→ The problem
Starting with the line that contains "<point>307,127</point>" and stopping after the line that contains "<point>237,41</point>", return each line below exactly as written, with no others.

→ Available data
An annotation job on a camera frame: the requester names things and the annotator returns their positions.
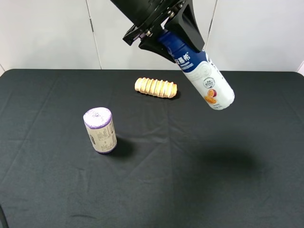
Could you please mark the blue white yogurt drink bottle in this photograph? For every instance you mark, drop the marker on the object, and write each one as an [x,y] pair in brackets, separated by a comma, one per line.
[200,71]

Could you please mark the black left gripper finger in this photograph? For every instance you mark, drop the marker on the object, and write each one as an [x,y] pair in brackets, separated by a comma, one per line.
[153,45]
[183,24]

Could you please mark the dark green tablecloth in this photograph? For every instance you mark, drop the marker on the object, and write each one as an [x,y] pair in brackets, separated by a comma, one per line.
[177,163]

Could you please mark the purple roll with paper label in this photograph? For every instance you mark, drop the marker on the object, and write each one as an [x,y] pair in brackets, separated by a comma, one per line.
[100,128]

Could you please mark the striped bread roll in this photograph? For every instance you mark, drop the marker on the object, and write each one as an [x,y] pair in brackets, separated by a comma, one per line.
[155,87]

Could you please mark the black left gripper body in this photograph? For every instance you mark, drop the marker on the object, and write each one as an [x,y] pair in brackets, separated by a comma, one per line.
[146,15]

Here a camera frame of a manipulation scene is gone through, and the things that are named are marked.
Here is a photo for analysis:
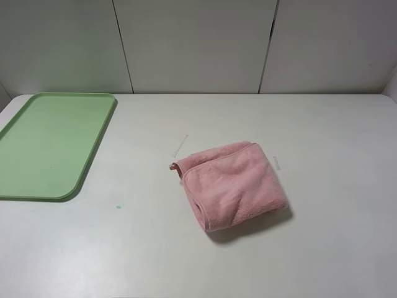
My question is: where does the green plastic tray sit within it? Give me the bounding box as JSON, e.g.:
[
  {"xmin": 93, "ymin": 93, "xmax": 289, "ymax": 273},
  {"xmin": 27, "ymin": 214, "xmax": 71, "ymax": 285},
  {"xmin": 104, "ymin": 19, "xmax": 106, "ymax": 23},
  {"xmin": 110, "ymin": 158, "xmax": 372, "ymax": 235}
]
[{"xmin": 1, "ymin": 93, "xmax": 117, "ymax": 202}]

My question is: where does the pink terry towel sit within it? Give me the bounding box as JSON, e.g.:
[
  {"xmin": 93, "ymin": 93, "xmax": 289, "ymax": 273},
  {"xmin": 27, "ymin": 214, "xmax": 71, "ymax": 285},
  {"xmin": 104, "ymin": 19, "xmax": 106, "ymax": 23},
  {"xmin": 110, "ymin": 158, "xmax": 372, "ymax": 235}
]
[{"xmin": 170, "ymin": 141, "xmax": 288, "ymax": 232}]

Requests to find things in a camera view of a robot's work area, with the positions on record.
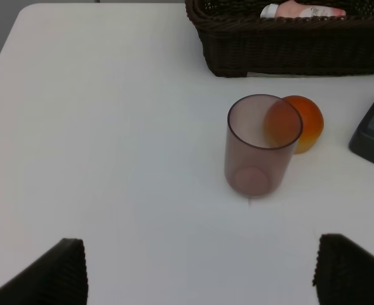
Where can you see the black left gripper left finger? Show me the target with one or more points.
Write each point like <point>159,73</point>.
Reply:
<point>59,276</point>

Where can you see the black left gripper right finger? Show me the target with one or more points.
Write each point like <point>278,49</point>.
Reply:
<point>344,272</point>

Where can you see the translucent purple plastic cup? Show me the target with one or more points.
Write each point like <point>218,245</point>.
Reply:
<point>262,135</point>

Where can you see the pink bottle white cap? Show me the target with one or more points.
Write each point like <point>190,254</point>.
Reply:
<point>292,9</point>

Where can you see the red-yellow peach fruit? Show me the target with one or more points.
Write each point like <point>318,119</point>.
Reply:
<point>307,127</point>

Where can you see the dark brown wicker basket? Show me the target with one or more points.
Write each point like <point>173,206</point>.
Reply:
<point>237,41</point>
--
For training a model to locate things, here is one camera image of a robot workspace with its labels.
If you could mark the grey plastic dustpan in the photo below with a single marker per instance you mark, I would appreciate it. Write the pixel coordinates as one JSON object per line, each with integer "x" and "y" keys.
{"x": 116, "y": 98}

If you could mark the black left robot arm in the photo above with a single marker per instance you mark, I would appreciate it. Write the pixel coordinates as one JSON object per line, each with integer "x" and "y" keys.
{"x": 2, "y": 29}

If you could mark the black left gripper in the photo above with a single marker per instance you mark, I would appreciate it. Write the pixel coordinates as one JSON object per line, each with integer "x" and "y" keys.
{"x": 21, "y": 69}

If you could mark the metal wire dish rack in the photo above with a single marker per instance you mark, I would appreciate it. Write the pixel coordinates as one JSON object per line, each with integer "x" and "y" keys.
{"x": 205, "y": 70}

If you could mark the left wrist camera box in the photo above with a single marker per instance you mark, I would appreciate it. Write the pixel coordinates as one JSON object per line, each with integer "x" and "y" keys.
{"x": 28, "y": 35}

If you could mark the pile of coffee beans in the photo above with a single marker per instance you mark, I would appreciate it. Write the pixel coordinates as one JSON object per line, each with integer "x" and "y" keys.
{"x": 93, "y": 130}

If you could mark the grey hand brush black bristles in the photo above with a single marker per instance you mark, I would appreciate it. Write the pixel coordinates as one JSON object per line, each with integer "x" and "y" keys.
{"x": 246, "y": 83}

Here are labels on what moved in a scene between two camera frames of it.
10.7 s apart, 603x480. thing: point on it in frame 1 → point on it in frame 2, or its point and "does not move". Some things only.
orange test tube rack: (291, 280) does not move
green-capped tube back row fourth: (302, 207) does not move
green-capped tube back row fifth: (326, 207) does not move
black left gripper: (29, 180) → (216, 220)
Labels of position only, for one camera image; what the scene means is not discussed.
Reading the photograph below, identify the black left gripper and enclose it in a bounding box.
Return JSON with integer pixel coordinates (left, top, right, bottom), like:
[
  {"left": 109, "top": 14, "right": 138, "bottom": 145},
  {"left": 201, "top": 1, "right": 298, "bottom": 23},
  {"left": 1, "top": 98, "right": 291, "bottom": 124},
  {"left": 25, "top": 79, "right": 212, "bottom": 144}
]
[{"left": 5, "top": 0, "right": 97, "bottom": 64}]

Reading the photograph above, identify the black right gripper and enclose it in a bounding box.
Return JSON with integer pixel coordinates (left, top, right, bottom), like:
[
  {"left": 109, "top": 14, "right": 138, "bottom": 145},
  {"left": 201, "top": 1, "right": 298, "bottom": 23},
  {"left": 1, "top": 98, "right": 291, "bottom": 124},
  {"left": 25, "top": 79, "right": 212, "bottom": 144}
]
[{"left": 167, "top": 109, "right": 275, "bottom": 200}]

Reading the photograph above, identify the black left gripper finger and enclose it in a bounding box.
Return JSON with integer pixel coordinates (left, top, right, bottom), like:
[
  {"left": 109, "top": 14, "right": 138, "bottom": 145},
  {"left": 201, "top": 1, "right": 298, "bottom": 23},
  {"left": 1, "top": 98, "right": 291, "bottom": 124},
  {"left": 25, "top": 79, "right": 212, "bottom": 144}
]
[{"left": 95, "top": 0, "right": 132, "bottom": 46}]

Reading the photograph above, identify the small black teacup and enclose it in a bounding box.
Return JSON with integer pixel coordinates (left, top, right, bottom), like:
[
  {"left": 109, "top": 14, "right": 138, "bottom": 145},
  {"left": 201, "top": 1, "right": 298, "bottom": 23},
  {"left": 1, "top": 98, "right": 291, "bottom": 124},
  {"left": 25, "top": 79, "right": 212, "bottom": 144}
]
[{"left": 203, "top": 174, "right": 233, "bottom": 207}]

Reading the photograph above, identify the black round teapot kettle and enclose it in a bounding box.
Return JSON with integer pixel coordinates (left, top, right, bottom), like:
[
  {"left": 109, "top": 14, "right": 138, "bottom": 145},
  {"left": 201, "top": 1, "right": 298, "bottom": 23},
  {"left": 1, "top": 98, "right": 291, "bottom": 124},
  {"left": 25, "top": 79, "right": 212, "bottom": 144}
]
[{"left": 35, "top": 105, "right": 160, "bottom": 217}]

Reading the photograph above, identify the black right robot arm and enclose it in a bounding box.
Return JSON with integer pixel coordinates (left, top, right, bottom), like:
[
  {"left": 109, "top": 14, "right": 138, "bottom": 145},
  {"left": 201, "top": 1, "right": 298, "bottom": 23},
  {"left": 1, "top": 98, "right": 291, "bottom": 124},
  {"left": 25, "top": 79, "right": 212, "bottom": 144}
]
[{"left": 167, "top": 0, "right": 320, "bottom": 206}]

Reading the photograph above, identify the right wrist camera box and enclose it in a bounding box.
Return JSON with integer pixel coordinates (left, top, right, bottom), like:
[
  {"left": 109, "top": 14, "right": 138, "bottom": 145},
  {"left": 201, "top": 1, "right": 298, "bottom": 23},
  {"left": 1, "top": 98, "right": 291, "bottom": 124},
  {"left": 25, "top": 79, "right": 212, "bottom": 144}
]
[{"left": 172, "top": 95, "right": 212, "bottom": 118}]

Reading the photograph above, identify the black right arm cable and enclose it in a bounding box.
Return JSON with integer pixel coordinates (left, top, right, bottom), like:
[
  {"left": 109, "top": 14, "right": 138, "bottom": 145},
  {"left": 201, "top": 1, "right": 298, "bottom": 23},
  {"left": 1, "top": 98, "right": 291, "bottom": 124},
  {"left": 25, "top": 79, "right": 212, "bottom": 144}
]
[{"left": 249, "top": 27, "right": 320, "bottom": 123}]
---
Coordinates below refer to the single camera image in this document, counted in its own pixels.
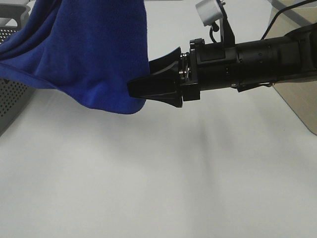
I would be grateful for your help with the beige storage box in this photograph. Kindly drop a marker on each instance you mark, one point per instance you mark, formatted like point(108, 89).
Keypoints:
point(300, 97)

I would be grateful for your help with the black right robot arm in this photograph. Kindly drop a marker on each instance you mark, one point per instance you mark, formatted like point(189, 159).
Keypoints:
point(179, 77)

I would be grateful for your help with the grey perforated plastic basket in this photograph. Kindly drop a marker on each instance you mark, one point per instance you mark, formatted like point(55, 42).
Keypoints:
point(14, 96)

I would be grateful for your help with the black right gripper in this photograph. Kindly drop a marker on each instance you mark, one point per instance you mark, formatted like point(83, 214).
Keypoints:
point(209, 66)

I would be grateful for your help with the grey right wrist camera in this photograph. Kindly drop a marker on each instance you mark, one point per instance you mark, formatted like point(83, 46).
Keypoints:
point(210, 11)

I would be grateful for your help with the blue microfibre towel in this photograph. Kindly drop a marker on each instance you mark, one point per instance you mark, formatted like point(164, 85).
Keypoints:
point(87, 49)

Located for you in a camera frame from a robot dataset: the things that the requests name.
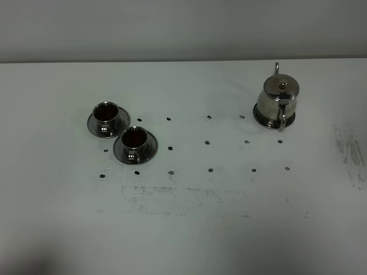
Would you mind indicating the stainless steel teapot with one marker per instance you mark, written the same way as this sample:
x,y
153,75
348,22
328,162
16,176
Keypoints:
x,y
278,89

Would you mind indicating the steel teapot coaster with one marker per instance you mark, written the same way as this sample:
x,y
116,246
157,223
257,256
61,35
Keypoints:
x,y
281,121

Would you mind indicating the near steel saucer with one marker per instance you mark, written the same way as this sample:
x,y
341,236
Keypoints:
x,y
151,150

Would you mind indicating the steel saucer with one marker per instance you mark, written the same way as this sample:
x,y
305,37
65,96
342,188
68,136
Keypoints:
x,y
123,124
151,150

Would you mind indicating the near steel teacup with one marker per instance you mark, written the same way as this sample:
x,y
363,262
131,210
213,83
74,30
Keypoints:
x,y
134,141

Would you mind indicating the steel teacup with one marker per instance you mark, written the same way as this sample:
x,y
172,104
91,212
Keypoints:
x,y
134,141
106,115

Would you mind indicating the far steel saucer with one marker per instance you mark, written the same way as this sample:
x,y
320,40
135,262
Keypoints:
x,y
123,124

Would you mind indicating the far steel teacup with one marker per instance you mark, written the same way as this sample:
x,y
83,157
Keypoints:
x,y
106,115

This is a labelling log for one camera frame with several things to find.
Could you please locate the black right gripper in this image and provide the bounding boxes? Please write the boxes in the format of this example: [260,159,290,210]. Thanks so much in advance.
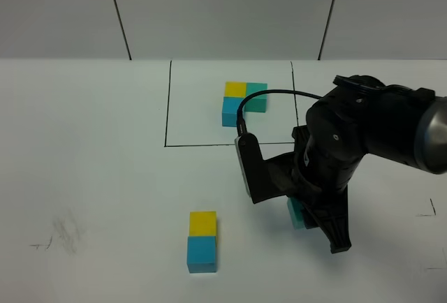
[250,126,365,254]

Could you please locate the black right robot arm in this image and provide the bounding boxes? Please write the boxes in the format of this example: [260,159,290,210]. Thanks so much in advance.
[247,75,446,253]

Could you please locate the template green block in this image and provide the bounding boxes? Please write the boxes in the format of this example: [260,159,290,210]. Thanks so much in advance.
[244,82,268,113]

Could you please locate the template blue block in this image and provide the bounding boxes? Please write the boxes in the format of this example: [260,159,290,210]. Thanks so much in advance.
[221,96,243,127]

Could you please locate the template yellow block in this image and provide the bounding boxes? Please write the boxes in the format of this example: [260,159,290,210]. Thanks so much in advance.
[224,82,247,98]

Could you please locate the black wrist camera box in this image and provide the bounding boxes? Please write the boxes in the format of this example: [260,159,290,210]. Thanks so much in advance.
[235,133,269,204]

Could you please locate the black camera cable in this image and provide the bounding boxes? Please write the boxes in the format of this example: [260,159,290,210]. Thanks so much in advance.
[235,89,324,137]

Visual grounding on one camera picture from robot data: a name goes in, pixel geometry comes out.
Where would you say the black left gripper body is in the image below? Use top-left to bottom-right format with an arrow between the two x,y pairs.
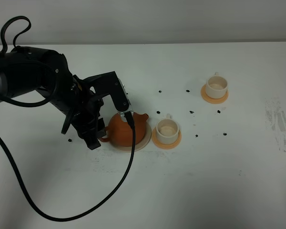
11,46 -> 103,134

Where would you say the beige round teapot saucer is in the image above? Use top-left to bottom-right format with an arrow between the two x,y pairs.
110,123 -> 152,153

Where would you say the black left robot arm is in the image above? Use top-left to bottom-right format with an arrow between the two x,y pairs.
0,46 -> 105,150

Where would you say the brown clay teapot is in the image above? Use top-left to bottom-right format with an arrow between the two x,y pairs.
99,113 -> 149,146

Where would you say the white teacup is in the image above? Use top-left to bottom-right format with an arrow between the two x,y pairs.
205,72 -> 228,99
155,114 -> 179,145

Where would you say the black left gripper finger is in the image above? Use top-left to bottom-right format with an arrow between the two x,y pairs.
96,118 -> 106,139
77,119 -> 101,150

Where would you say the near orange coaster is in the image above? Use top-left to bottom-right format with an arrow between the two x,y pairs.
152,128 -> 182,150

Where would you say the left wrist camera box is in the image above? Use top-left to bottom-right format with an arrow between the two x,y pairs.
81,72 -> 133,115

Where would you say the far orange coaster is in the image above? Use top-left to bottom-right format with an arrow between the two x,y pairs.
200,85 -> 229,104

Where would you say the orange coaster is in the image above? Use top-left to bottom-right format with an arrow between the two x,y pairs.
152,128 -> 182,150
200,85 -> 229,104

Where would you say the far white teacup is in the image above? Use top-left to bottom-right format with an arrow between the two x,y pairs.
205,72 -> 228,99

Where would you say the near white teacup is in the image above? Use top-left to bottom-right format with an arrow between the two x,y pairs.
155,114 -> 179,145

→ Task output
<point>307,127</point>

Where can you see the dark brown wicker basket? Show me the target with one or more points.
Write each point like <point>173,206</point>.
Reply:
<point>237,41</point>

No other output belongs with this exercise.